Hugging Face
Semantic Scholar
| Feature | Hugging Face | Semantic Scholar |
|---|---|---|
| Pricing | Free / from $9/mo | Free only |
| Free Plan | ✓ Yes | ✓ Yes |
| Rating | 4.7 / 5 | 4.4 / 5 |
| Best For | ml-engineers, researchers, data-scientists, ai-startups | researchers, phd-students, academics, literature-reviewers |
| Founded | 2016 | 2015 |
| Model Hub | ✓ | ✗ |
| Datasets | ✓ | ✗ |
| Spaces | ✓ | ✗ |
| Inference Api | ✓ | ✗ |
| Transformers Library | ✓ | ✗ |
| Autotrain | ✓ | ✗ |
| Semantic Search | ✗ | ✓ |
| Tldr Summaries | ✗ | ✓ |
| Citation Graphs | ✗ | ✓ |
| Research Feeds | ✗ | ✓ |
| Author Profiles | ✗ | ✓ |
| Open Api | ✗ | ✓ |
✓ Hugging Face Pros
- Largest model repository
- Active open-source community
- Easy model deployment
- Spaces for demos
✗ Hugging Face Cons
- Inference API can be slow on free tier
- Enterprise features expensive
- Not all models are production-ready
✓ Semantic Scholar Pros
- Completely free to use
- AI-generated paper summaries (TLDR)
- Influence and citation metrics
- Research feeds and alerts
✗ Semantic Scholar Cons
- Coverage gaps in some disciplines
- No full-text access
- Interface less intuitive than Google Scholar
The Verdict
Hugging Face is built for ml engineers and researchers, with a focus on model-hub and datasets. Semantic Scholar targets researchers and phd students and leads with semantic-search and tldr-summaries.

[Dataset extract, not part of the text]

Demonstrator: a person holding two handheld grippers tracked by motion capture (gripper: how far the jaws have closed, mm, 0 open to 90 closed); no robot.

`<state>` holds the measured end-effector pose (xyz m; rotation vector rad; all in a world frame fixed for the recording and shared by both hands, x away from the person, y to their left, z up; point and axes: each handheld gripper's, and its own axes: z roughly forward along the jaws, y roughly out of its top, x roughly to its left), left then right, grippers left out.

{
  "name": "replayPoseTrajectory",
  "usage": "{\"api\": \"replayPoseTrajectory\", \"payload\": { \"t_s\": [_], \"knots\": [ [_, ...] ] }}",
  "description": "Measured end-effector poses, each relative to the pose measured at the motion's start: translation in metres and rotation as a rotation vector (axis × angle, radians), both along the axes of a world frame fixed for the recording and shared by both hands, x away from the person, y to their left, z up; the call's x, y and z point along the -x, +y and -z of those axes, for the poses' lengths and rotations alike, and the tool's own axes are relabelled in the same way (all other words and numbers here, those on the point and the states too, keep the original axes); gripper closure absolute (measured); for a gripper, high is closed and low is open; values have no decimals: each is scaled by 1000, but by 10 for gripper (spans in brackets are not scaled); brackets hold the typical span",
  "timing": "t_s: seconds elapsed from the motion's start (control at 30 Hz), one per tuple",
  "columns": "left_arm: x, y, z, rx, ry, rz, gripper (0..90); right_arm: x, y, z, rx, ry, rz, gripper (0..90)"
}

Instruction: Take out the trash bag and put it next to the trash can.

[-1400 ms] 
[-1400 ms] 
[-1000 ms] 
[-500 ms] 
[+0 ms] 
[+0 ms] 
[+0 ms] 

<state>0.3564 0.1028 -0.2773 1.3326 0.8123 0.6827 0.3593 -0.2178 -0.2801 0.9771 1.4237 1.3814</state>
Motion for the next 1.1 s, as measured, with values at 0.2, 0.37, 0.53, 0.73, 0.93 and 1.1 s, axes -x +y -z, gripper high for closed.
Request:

Semantic Scholar uses custom enterprise pricing, while Hugging Face starts at $9/mo — a tangible advantage for teams with a fixed budget.
Both offer free plans, so you can test each with your real workflow before committing to a subscription.

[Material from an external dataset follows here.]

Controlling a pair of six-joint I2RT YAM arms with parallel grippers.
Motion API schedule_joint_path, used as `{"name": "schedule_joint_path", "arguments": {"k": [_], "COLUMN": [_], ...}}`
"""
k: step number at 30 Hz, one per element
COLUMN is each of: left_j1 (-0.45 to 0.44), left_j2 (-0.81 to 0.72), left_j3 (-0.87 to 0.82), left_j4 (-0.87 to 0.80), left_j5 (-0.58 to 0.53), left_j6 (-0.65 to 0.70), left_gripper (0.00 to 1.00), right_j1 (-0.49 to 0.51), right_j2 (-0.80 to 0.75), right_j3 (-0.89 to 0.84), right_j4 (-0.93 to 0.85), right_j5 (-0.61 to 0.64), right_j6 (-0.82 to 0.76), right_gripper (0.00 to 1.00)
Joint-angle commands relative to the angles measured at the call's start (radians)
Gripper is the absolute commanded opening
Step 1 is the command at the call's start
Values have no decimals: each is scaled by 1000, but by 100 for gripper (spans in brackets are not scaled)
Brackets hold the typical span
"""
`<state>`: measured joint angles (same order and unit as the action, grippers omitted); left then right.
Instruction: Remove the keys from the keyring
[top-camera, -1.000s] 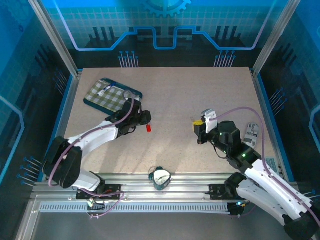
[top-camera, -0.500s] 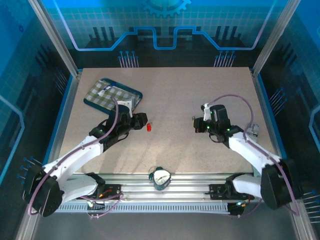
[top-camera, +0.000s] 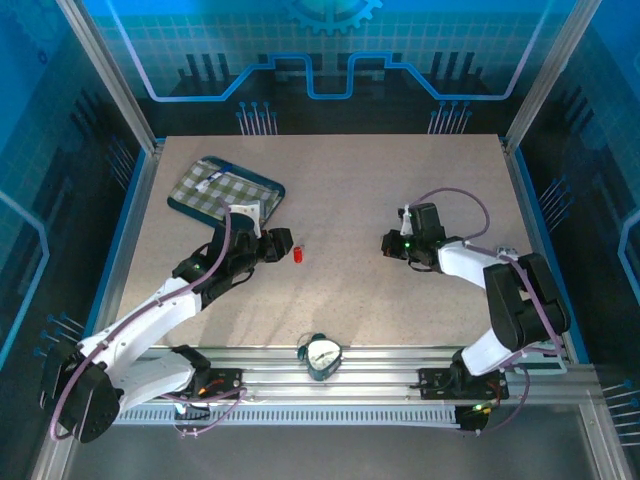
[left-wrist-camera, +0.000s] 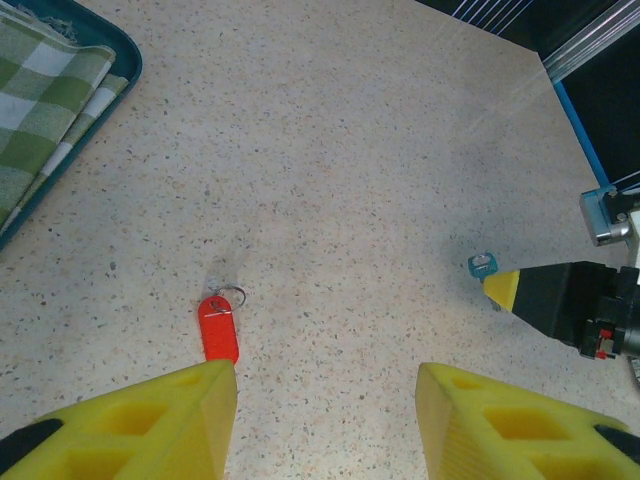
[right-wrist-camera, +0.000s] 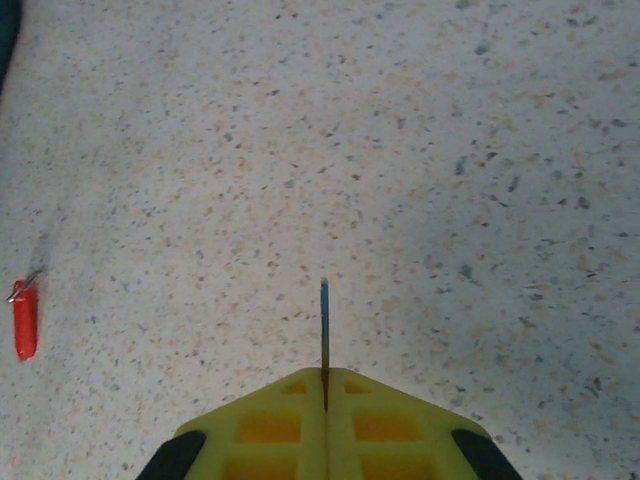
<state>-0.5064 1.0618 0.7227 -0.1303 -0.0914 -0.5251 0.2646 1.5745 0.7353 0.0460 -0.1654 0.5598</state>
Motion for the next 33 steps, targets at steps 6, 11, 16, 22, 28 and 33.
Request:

Both tools are a solid fit for researchers — in those cases, the decision often comes down to workflow style and how your team prefers to organize work.
Bottom line: Hugging Face has a slight overall edge — but if completely free to use matters most to you, Semantic Scholar may still be the right call.